What Does Outperform Mean?

In financial news media outperform is commonly used as a rating given by analysts who publicly research and recommend securities. If they change their rating on a particular security to "outperform" from "market perform" or even "underperform," then something has changed in their analyses that makes them believe the security will produce higher returns, for the foreseeable future, than the major market indexes.

Another common usage of this term is as a description of how the returns of one investment compare to another. Between two investment choices, the one with better returns is said to outperform the other. This is most commonly applied to a comparison between one investment and the market in general. Investment professionals almost always compare investment returns with a benchmark index, such as the S&P 500 index, so the term is often used in reference to whether a particular investment has outperformed the S&P 500.



Key Takeaways

  • Outperform is often used as an analyst rating.
  • On a scale of 1 (best) and 5 (worst), outperform is likely to be a 2.
  • Another use of the term is simply as a comparison of performance between two securities: the better of the two outperforms the other.
  • Companies typically outperform their peers when they manage their production and marketing efforts more efficiently.

What Makes a Company Outperform?

An index is composed of securities from the same industry or of companies that have a similar size in terms of market capitalization. Any factor that helps a company generate proportionally more revenue and more profit than its peers in an industry grouping will see its share price appreciate faster. This outperforming appreciation can happen for a variety of reasons: excellent management decisions, market preferences, network connections, or even luck.

Any decisions made by senior management that help a company grow revenue and earnings faster than its competitors are highlighted as a sign of excellence. These characteristics help the company build a reputation for being more likely to bring a new product to market quickly and capture more market share. Analysts identify these conditions and use them to forecast price appreciation for high-performing companies.

For example, if an investment fund uses the Standard & Poor's 500 Index as a benchmark, and if the portfolio manager of that fund analyzes stocks with a market capitalization similar to securities in the index and forecasts that 15 particular stocks will generate a higher rate of earnings per share (EPS) than the average for the index. Based on this analysis, the mutual fund increases its holdings in the 15 stocks that are expected to outperform the index.

Examples of Analyst Ratings

A rating is an analyst’s opinion on the rate of return for a particular company’s stock, which includes the stock’s price appreciation and dividends paid to shareholders. The investment industry does not have a standard method that is used by all analysts to rate stocks. A higher rating means that the stock’s price will outperform similar companies over a specified period.

The most common use of outperform is for a rating that is above a neutral or a hold rating and below a strong buy rating. Outperform means that the company will produce a better rate of return than similar companies, but the stock may not be the best performer in the index. An analyst’s performance is evaluated based on how stocks actually perform after a rating is assigned.

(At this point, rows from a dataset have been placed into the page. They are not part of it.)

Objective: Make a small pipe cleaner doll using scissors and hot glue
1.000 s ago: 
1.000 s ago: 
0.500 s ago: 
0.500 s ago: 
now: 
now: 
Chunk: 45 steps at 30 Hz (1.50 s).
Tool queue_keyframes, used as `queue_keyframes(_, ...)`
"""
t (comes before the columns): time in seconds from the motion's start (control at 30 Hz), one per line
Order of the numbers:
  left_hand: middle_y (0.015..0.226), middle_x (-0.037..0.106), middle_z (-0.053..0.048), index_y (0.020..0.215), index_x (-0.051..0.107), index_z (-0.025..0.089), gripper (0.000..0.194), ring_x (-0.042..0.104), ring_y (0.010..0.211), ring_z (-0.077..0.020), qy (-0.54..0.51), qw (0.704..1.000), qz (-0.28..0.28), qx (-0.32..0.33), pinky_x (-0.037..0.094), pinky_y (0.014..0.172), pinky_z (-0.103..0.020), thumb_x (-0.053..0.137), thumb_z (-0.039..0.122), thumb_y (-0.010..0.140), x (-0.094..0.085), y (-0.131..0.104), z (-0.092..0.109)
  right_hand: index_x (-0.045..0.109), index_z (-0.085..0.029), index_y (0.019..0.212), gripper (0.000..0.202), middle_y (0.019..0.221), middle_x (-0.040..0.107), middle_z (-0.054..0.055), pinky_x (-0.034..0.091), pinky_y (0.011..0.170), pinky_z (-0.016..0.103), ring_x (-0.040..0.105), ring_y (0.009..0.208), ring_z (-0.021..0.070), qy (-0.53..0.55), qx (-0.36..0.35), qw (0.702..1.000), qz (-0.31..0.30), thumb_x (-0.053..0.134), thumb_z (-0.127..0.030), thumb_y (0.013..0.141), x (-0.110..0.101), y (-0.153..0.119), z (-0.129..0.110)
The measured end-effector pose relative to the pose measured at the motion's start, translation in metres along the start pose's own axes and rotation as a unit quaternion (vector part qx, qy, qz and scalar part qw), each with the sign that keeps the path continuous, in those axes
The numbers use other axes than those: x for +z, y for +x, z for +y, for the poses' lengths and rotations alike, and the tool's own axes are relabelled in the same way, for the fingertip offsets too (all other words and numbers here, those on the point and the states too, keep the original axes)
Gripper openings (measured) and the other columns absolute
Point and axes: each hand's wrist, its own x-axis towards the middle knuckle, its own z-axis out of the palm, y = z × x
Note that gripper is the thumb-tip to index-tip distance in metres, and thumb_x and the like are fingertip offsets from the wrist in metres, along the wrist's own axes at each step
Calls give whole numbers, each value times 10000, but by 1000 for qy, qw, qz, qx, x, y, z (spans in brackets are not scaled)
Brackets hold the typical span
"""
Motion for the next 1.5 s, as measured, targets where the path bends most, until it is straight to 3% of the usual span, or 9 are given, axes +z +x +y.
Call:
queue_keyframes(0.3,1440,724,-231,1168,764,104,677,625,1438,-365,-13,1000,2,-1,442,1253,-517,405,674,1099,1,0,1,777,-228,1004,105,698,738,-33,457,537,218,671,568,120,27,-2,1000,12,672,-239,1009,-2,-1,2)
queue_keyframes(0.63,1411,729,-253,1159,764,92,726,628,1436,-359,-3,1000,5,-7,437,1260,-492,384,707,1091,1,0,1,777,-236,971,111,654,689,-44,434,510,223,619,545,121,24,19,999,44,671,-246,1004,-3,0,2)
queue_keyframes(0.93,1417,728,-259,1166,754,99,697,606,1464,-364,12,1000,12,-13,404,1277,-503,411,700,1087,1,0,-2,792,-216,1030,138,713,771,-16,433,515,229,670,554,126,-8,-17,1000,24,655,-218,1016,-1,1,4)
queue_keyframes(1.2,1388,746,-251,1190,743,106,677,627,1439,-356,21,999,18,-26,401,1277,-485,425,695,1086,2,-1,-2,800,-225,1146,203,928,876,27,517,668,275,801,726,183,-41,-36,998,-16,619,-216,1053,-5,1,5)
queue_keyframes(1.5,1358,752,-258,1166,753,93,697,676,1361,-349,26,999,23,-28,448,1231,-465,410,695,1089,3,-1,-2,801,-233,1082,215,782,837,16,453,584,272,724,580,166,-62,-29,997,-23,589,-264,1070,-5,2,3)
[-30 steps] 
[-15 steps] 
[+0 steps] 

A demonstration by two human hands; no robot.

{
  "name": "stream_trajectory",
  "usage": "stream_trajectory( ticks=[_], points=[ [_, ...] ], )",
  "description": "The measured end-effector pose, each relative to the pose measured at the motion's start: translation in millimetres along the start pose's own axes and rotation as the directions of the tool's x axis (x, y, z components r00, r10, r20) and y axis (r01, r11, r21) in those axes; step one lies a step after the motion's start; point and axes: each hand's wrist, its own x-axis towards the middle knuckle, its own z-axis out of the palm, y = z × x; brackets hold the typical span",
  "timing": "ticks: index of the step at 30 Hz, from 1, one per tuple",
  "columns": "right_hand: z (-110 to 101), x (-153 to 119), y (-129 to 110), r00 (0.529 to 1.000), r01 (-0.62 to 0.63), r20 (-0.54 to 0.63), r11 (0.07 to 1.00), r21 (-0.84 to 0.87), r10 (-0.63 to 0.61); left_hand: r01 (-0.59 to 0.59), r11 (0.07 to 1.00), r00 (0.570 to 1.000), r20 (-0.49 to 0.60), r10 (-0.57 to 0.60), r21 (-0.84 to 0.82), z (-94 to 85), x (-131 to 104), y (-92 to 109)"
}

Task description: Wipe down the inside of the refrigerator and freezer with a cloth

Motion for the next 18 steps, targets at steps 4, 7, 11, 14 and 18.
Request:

How Portfolio Managers Are Ranked

If a portfolio manager consistently picks stocks that outperform the benchmark, the investment fund they work for will produce a higher rate of return and those in the financial media will take notice. Money managers are ranked based on the portfolio rate of return and how those returns compare to the benchmark.

Financial sites such as Morningstar group funds by benchmark and rank every fund in order according to its performance relative to the index. Financial sites also compare the return generated by a fund to the volatility of the portfolio over time.